Apenas como exemplo, enquanto alguns negócios nascem e morrem em questão de meses, na indústria extrativa mineral todo o processo é medido em anos, chegando até mesmo a décadas. São várias etapas para que uma mina entre em operação comercial, processos complexos e caros que vão desde a pesquisa geológica, que muitas vezes aponta a inviabilidade de projetos, até a fase de concessão da lavra para exploração, o que demanda investimentos pesados em infraestrutura, maquinário e mão de obra qualificada.

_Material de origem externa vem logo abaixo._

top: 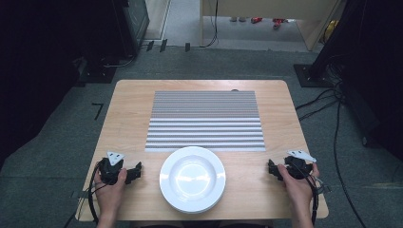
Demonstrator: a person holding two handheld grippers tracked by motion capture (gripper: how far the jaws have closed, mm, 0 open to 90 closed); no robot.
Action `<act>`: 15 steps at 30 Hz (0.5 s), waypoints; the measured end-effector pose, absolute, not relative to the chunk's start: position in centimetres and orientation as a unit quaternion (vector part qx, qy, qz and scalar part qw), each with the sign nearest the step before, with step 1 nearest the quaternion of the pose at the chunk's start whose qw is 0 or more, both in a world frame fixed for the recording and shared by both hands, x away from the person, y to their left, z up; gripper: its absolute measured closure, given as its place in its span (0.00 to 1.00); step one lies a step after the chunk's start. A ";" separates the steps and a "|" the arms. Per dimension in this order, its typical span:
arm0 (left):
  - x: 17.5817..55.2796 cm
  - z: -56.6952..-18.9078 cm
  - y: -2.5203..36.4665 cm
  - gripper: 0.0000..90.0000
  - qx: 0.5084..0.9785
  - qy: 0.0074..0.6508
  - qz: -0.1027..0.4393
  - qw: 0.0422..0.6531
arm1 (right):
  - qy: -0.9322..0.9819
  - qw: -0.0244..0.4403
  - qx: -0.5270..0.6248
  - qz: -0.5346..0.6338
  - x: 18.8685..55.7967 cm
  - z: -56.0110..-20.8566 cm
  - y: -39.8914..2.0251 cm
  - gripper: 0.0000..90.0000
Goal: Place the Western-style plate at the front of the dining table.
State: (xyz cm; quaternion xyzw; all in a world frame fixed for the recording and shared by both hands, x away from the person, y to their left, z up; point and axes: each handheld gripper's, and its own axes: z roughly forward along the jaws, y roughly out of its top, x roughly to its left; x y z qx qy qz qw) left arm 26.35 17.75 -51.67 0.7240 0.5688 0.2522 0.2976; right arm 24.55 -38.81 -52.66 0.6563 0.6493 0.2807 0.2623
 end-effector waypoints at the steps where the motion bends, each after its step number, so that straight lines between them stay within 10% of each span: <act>1: 26.3 -51.7 17.7 0.09 0.724 0.569 0.252 0.298 | 0.649 0.262 0.656 0.281 24.5 -52.7 -38.8 0.00; 15: 25.4 -49.2 17.1 0.09 0.704 0.560 0.222 0.376 | 0.626 0.271 0.674 0.282 24.6 -51.2 -37.9 0.00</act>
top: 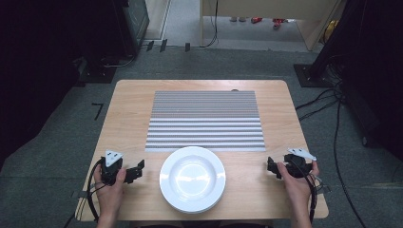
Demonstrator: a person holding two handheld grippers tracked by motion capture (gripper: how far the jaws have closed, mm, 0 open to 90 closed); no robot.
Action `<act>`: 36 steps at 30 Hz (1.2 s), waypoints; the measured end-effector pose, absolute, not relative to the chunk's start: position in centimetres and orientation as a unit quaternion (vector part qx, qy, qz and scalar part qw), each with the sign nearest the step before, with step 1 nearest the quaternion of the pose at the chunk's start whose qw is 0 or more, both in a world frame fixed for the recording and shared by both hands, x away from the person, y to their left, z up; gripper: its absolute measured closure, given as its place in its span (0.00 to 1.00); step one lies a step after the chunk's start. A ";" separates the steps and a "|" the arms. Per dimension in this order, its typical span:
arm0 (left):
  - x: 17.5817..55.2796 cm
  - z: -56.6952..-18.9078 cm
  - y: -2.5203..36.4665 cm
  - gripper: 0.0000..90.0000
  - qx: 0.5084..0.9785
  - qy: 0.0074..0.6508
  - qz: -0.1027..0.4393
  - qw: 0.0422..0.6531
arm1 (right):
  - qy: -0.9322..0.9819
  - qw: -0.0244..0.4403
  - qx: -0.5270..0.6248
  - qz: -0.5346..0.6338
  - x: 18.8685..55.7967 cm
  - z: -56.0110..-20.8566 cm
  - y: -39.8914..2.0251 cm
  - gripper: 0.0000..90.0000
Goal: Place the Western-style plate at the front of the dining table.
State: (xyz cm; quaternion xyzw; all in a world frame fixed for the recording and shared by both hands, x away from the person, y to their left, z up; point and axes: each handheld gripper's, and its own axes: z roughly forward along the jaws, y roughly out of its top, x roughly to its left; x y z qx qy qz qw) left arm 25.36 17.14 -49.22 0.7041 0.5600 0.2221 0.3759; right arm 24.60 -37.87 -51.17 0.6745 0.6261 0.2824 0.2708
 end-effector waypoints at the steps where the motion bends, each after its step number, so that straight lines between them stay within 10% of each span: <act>1: 25.3 -49.1 17.0 0.10 0.704 0.559 0.220 0.380 | 0.623 0.274 0.674 0.286 24.6 -51.0 -37.7 0.00; 36: 23.3 -47.5 12.1 0.10 0.728 0.517 0.176 0.414 | 0.662 0.232 0.599 0.386 23.0 -47.9 -29.7 0.02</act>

E é por acreditar no amanhã que indústrias importantes fazem o hoje acontecer. Porque, ao estimular projetos de longo prazo, elas geram contratações agora. Estimulam negócios, geram oportunidades de empregos qualificados, incentivam a pesquisa científica no país. Por isso, cabe também louvar o esforço do Instituto Brasileiro de Mineração (IBRAM) em promover o ‘e-mineração’, evento que visa gerar negócios entre mineradoras e fornecedores de produtos e serviços em todos os setores da cadeia produtiva.

Pensado justamente para beneficiar pequenas e médias empresas, que poderão negociar junto a grandes mineradoras, o evento terá rodadas de negócios, palestras técnicas, entre outras atividades, todas pela internet. O e-mineração acontece nos dias 15 e 16 de julho, e pode ser acessado, gratuitamente, por esse site.

Que a retomada do Brasil seja rápida, duradoura e que inspire outras indústrias a se movimentarem. Que sejamos nós aqueles a dar o primeiro passo, a enfrentar o mar mesmo em tempos revoltos. Que possamos construir hoje o Brasil que queremos ter amanhã.

** Este texto não reflete, necessariamente, a opinião do Portal UAI.